TASK DESCRIPTION >>
Pictures are to be left out, and every entry repeated exactly.

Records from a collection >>
Content starts

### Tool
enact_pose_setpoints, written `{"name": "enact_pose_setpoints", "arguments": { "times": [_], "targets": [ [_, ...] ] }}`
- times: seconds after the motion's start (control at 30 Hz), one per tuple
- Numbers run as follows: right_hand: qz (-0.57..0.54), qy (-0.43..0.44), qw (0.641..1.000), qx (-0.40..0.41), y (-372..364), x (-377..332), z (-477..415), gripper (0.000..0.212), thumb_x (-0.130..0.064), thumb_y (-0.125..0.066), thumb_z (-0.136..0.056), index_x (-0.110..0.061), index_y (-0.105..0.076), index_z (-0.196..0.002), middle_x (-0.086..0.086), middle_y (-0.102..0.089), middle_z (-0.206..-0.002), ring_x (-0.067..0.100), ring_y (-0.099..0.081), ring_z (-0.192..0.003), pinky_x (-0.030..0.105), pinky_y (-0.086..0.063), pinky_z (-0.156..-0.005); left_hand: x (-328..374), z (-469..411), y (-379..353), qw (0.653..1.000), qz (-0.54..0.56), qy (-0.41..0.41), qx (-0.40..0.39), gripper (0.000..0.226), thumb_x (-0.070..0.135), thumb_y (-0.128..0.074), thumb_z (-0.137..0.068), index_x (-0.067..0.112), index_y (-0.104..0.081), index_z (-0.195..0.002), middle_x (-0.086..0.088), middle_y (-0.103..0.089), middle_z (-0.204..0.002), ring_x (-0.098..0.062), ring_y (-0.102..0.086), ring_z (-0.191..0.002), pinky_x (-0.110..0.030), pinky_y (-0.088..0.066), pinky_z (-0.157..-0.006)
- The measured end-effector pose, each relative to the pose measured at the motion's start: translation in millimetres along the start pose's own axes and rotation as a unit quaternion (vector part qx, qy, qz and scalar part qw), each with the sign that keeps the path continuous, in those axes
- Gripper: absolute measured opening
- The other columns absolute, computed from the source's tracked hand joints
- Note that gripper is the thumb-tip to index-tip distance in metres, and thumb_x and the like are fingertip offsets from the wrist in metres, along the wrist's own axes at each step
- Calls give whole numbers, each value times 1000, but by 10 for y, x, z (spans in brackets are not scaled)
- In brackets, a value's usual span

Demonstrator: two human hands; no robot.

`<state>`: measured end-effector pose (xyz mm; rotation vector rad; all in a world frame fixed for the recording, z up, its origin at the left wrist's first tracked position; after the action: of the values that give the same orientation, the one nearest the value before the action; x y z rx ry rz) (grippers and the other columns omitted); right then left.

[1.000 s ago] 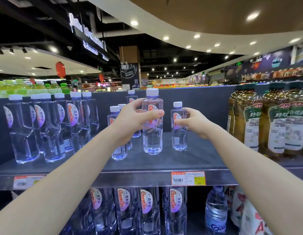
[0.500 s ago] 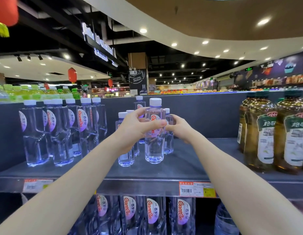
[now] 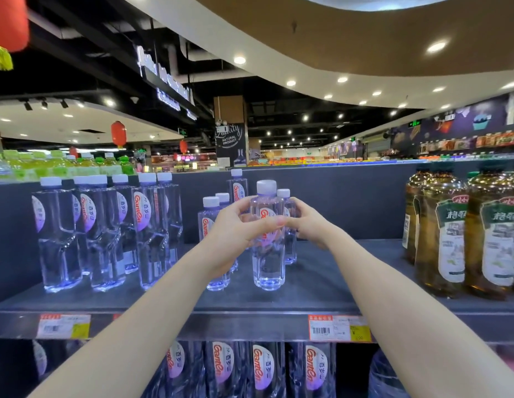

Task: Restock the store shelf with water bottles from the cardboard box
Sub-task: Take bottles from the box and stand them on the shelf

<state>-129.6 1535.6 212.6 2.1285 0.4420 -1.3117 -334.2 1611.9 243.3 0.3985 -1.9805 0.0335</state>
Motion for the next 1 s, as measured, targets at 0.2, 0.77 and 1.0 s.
{"name": "enact_pose_setpoints", "arguments": {
  "times": [0.2, 0.77, 1.0],
  "targets": [
    [12, -21, 1000, -8, 66, 77, -6, 60, -11, -75, -92, -37, -50, -140, 4, -70, -112, 16, -74, -98, 26, -59, -76, -42, -7, 11, 1000, 3, 4, 6, 39, 18, -86, -83, 33, -73, -117, -7, -79, -111, -27, -76, -106, -56, -54, -103],
    [-15, -9, 1000, -13, -61, 70, -138, 61, 3, -70, -90, -35, -57, -137, 14, -70, -113, 21, -73, -93, 28, -60, -70, -70, -66, 116, 1000, 9, 5, 11, 39, 19, -83, -87, 27, -69, -122, -3, -80, -109, -24, -76, -104, -53, -54, -104],
    [-27, -41, 999, -9, -95, 133, -116, 63, -7, -70, -91, -37, -51, -143, 13, -69, -127, 26, -71, -110, 42, -59, -92, -67, -129, 63, 1000, 12, -4, -3, 33, 18, -82, -88, 32, -69, -114, 1, -80, -105, -18, -77, -101, -46, -58, -99]
  ]
}}
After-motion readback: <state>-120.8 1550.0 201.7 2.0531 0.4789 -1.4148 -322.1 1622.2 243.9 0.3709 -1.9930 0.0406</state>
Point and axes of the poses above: each hand's wrist, its own z-axis away from the middle knuckle, its own y-axis out of the back of the hand, x = y × z, the point moved 8 cm from there along -z, towards the middle knuckle
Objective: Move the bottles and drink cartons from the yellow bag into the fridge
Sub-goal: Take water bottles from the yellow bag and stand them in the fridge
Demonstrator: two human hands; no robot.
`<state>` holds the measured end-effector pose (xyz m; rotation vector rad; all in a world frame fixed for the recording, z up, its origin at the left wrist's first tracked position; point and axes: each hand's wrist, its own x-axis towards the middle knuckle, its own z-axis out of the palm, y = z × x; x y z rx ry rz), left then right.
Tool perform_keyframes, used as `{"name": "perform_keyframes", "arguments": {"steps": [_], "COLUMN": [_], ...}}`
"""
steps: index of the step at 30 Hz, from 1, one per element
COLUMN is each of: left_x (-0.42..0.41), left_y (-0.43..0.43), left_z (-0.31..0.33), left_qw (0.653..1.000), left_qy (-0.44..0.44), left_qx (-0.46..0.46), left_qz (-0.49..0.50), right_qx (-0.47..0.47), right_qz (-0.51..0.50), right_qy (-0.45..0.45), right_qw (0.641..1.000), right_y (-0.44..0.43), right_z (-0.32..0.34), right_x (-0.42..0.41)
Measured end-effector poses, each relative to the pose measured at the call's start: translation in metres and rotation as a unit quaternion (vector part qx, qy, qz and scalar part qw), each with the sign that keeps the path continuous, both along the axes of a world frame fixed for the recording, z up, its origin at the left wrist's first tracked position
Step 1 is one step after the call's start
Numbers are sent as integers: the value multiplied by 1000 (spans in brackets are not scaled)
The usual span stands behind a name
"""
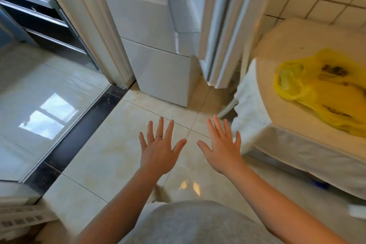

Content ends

WRITTEN REPLY >>
### Tool
enact_pose_setpoints, written `{"name": "enact_pose_setpoints", "arguments": { "times": [_], "targets": [ [_, ...] ] }}`
- times: seconds after the motion's start (control at 30 Hz), one per tuple
- Numbers run as follows: right_hand: qz (-0.57..0.54), qy (-0.43..0.44), qw (0.641..1.000), qx (-0.40..0.41), y (-372..364), x (-377..332), z (-477..415), gripper (0.000..0.212), thumb_x (-0.130..0.064), thumb_y (-0.125..0.066), thumb_z (-0.136..0.056), index_x (-0.110..0.061), index_y (-0.105..0.076), index_z (-0.196..0.002), middle_x (-0.086..0.086), middle_y (-0.102..0.089), middle_z (-0.206..-0.002), ring_x (-0.067..0.100), ring_y (-0.099..0.081), ring_z (-0.192..0.003), pinky_x (-0.030..0.105), pinky_y (-0.086..0.063), pinky_z (-0.156..-0.005); left_hand: x (-328..374), z (-469..411), y (-379..353), qw (0.653..1.000), qz (-0.54..0.56), qy (-0.41..0.41), qx (-0.40..0.39), gripper (0.000..0.226), thumb_x (-0.070..0.135), thumb_y (-0.128..0.074), thumb_z (-0.137..0.068), index_x (-0.067..0.112), index_y (-0.104..0.081), index_z (-0.195..0.002), middle_x (-0.086..0.088), middle_y (-0.103..0.089), middle_z (-0.204..0.002), ring_x (-0.098..0.062), ring_y (-0.102..0.086), ring_z (-0.191..0.002), pinky_x (-0.110..0.030), pinky_y (-0.088..0.066), pinky_z (-0.157..-0.006)
- The measured end-effector pose, each relative to the pose measured at the motion's start: translation in millimetres along the start pose's own axes and rotation as a unit quaternion (vector part qx, qy, qz and scalar part qw), each with the sign that keeps the path continuous, in those axes
- Gripper: absolute measured opening
- The other columns absolute, computed from the source's tracked hand joints
- Note that gripper is the thumb-tip to index-tip distance in metres, and thumb_x and the like are fingertip offsets from the wrist in metres, along the wrist's own axes at each step
- Calls give whole numbers, each value times 1000, but by 10 for y, x, z (spans in brackets are not scaled)
- In brackets, a value's usual span

Demonstrator: two human hands; no robot.

`<state>`: measured end-effector pose (xyz mm; rotation vector rad; all in a world frame fixed for the recording, z up, its origin at the left wrist's first tracked position; after the action: of the values that give the same orientation, the one nearest the value before the action; x y z rx ry rz) (grippers and the other columns omitted); right then left.

[1.000 s ago] 
[0.500 s ago] 
[now] 

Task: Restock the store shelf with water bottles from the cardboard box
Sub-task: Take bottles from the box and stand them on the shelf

<state>-129.6 1535.6 212.6 2.1285 0.4420 -1.3117 -334.2 1611.9 243.3 0.3985 -1.9805 0.0335</state>
Motion for the next 1 s, as measured, targets at 0.2, 0.77 and 1.0 s.
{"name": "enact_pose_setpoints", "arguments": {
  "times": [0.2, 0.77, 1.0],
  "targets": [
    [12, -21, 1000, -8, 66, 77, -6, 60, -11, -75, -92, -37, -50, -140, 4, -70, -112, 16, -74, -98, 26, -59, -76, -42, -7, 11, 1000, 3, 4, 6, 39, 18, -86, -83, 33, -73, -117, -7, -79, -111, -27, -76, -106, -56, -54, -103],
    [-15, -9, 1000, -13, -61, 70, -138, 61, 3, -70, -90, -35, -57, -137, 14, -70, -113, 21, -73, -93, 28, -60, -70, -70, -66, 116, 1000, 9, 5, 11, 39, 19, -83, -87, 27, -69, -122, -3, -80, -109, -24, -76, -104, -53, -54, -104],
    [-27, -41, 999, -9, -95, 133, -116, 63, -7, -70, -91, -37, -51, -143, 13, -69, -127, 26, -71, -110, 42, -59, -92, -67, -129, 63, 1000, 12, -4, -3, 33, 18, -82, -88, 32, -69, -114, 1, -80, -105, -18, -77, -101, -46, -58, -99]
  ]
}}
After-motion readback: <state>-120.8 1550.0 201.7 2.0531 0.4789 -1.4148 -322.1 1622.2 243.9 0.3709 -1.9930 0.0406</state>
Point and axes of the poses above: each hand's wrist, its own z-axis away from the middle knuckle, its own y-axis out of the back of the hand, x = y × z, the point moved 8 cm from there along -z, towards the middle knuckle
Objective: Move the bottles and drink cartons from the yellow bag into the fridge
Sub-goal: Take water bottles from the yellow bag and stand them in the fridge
Demonstrator: two human hands; no robot.
`<state>` holds the measured end-effector pose (xyz m; rotation vector rad; all in a world frame fixed for the recording, z up, its origin at the left wrist's first tracked position; point and axes: each hand's wrist, its own x-axis towards the middle knuckle, its own z-axis out of the palm, y = z × x; x y z rx ry rz), left then right.
Tool perform_keyframes, used as `{"name": "perform_keyframes", "arguments": {"steps": [_], "COLUMN": [_], ...}}`
"""
steps: index of the step at 30 Hz, from 1, one per element
COLUMN is each of: left_x (-0.42..0.41), left_y (-0.43..0.43), left_z (-0.31..0.33), left_qw (0.653..1.000), left_qy (-0.44..0.44), left_qx (-0.46..0.46), left_qz (-0.49..0.50), right_qx (-0.47..0.47), right_qz (-0.51..0.50), right_qy (-0.45..0.45), right_qw (0.641..1.000), right_y (-0.44..0.43), right_z (-0.32..0.34), right_x (-0.42..0.41)
Measured end-effector poses, each relative to the pose measured at the call's start: translation in metres and rotation as a unit quaternion (vector part qx, qy, qz and scalar part qw), each with the sign that keeps the path continuous, both along the axes of a world frame fixed for the recording, z up, its origin at the left wrist's first tracked position
Step 1 is one step after the call's start
Numbers are sent as integers: the value multiplied by 1000 (spans in brackets are not scaled)
The usual span stands behind a name
"""

This answer requires nothing further.